The company asks you to pay which you should NOT because it is illegal. The company however can hold you ransom to exit letter etc. which proves that you worked for the company. However, most people do not take that route. There are smart ways to avoid that coercion.
Sorry but it is. You want to say that it is practiced - sure I agree but it is illegal. Bonded labor has long been abolished in India.
Section 27 of the Indian Contract Act clearly says one sided contracts are void. Most contracts in these companies are one sided in nature and of the type - if you quit, then you pay X but if we fire you then we do not pay anything. The Supreme Court of India has clarified this Superintendence Company Of India ... vs Krishan Murgai on 9 May, 1980 [0].
In fact, Section 383 of the Indian Penal Code even makes the illegal to use the common coercive tactics by firms (TCS in the article) to withhold documents [1]. The tactic amounts to "extortion" and carries a punishment of 3 years of prison or fine or both [2]
TL;DR - Bonds are illegal and so is the practice of withholding ANY valuable to enforce vulnerability. The latter is a criminal offense.
> India's economy is the 10th largest in the world, but millions of the country's workers are thought to be held in conditions little better than slavery. [...]
> "There are deep-rooted problems of business-related human rights abuse in India," says Peter Frankental, Economic Relations Programme Director of Amnesty International UK. "Much of that involves the way business is conducted, an unwillingness to enforce laws against companies, and fabricated charges and false imprisonment against activists who try to bring these issues to light."
> In India, our work focused on freeing the millions of men, women and children forced to work as bonded labourers. Regardless of their age, they work long hours labouring in quarries, brick kilns, agriculture and as domestics, receiving little or no pay in return for a loan needed for survival.
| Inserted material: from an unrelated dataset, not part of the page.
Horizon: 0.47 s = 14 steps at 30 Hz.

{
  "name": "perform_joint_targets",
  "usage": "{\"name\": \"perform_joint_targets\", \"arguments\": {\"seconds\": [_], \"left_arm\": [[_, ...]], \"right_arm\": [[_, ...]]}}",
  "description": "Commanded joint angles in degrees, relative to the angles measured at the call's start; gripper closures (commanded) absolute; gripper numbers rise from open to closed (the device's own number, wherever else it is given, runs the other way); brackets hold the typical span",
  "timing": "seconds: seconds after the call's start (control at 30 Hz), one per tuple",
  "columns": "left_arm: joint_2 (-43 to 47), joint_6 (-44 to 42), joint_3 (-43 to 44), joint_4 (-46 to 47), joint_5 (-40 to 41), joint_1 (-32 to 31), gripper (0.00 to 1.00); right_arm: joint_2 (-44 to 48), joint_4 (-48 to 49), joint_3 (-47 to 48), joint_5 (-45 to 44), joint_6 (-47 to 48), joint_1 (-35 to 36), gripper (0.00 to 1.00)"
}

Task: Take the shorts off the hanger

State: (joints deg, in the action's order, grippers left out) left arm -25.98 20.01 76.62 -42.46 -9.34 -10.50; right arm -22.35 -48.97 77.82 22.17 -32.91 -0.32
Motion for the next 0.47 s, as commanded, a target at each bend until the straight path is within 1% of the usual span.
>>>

> In spite of the encompassing and seemingly progressive legislative framework, the use and abuse of Dalit bonded labourers in India remains endemic within a range of occupations and branches, both rural and urban, such as agriculture, forestry, fishing, domestic work, and cleaning. A report by Anti-Slavery International in 2008, revealed that dalit bonded labourers are employed to carry out the most physically straining and menial types of work in industries such as silk farms, rice mills, salt pans, fisheries, quarries and mines, tea and spice farming, brick-kilns, textile and domestic work(2).
> sure I agree but it is illegal. Constitutionally, Bonded labor has long been abolished in India.
I am aware of the prevalence of bonded labor in India. However, it is not the law but the law enforcement which is the issue. One of your links also mentions it
> In spite of the encompassing and seemingly progressive legislative framework,
My previous reply was to a comment who was trying to suggest that a bond or a one-sided contract was legal. It is a very common misconception in India and particularly in the IT workforce. The reason I took the liberty to omit the word because I thought it would be implicit that HN users would refer to bonded labor in technology companies. After all, that is what the original submission is about.